Она поспешила подойти и преклонить
Аррванты не шелохнулись. Толпа за спиной гудела и волновалась, гадая, что же понадобилось Блистательному от ничтожной девицы...
– Встань, - его голос был сух и тих, но Хиргрид поднялась.
Взметнулся искристой волною купол, отрезая их от прочего люда.
– Тоже это слышишь?
– Простите?
Она слышала музыку. Пока слышала. Визг скрипок. И мелодичные переливы цитр, медный грохот труб и удары, которыми управитель отмерял ритм...
– Надо же, - Император разглядывал Хиргрид с вялым интересом.
– Такая юная... жаль, что тебе придется умереть.
– Мне?
– Не только тебе. Если это хоть сколько-нибудь утешит, то умрут они все... почти все, - поправился Император.
– Оглянись.
Она обернулась.
Ничего нового... бальная зала. Мраморный потолок. Белые шары и белые лилии. Цветочные гирлянды. Штандарты и клетки с певчими птичками, которые молчали и задыхались от духоты и шума. Люди... множество людей, старательно делавших вид, будто нет им дела до Хиргрид, но общее любопытство было вязким, тяжелым.
– Они веселятся, не зная, что привычный им мир уже летит в пропасть, - сказал Император.
– Почему?
– Почему летит? Так сплелись дороги...
– Но...
– огромная дерзость разговаривать с Императором в подобном тоне.
– Почему вы его не остановите?
Император рассмеялся.
И хриплый смех его был страшен.
– Остановить... ты тоже полагаешь меня всемогущим? Это где-то приятно, но... боюсь, слишком поздно.
Император поднял руку, прижав к виску, на котором уродливым бугром выделялась золотая бляха.
– Мой проклятый дар... я вижу грядущее, но не вижу, как изменить его... иди, дитя... иди и забудь обо всем... веселись. Празднуй. Выпей вина... и не думай...
...она и не думала.
Старалась.
Ее спрашивали, конечно, о чем говорил Император, и Хиргрид, закатывая глаза, лгала... ах, простите, об учебе... о том, не собирается ли она навестить столицу... планирует ли остаться в храме... вежливость, не более того. Мгновенье высшей симпатии, которые заставили матушку приосаниться, а отца - нахмурить брови. Он не спешил радоваться этакому благорасположению.
...Император отбыл на рассвете.
Уехал, взяв с собой лишь четверых гвардейцев, что само по себе было удивительно. И в городе говорили... обо всем и сразу. Но в разговорах этих, чуяла Хиргрид, не было и толики правды.

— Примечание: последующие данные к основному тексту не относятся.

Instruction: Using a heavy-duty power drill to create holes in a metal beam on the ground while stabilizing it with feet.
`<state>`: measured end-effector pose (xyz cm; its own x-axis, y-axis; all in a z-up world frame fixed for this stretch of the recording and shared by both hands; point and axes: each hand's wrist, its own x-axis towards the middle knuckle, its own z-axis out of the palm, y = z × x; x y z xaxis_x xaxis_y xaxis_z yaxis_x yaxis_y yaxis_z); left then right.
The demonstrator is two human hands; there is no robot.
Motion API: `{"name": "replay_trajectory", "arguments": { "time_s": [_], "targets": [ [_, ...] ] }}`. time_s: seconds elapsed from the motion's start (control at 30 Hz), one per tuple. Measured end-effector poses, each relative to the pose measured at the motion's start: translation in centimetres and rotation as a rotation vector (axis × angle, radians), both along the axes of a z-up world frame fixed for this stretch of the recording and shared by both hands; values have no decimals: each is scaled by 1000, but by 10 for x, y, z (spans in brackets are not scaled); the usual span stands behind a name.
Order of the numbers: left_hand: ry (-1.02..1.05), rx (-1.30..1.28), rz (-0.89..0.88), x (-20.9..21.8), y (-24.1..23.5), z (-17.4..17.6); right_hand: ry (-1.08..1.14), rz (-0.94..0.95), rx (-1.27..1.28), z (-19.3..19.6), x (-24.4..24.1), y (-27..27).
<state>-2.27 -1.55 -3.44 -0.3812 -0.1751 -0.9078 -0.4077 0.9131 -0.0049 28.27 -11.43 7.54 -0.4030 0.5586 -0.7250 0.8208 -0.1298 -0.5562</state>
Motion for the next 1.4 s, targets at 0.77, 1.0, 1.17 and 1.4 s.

...потом в газетах написали о мятеже.
...и гневно обличали тех, кто, отринув вековые заветы и богов, провозгласил свободу рабам. Это было до того нелепо, что...
Харвар, после того заключения сделавшийся злым и задумчивым, начал уходить из дома. Он и раньше, случалось, исчезал на день-другой, возвращаясь хмельным, голодным и до странного счастливым. Но ныне все было по-другому.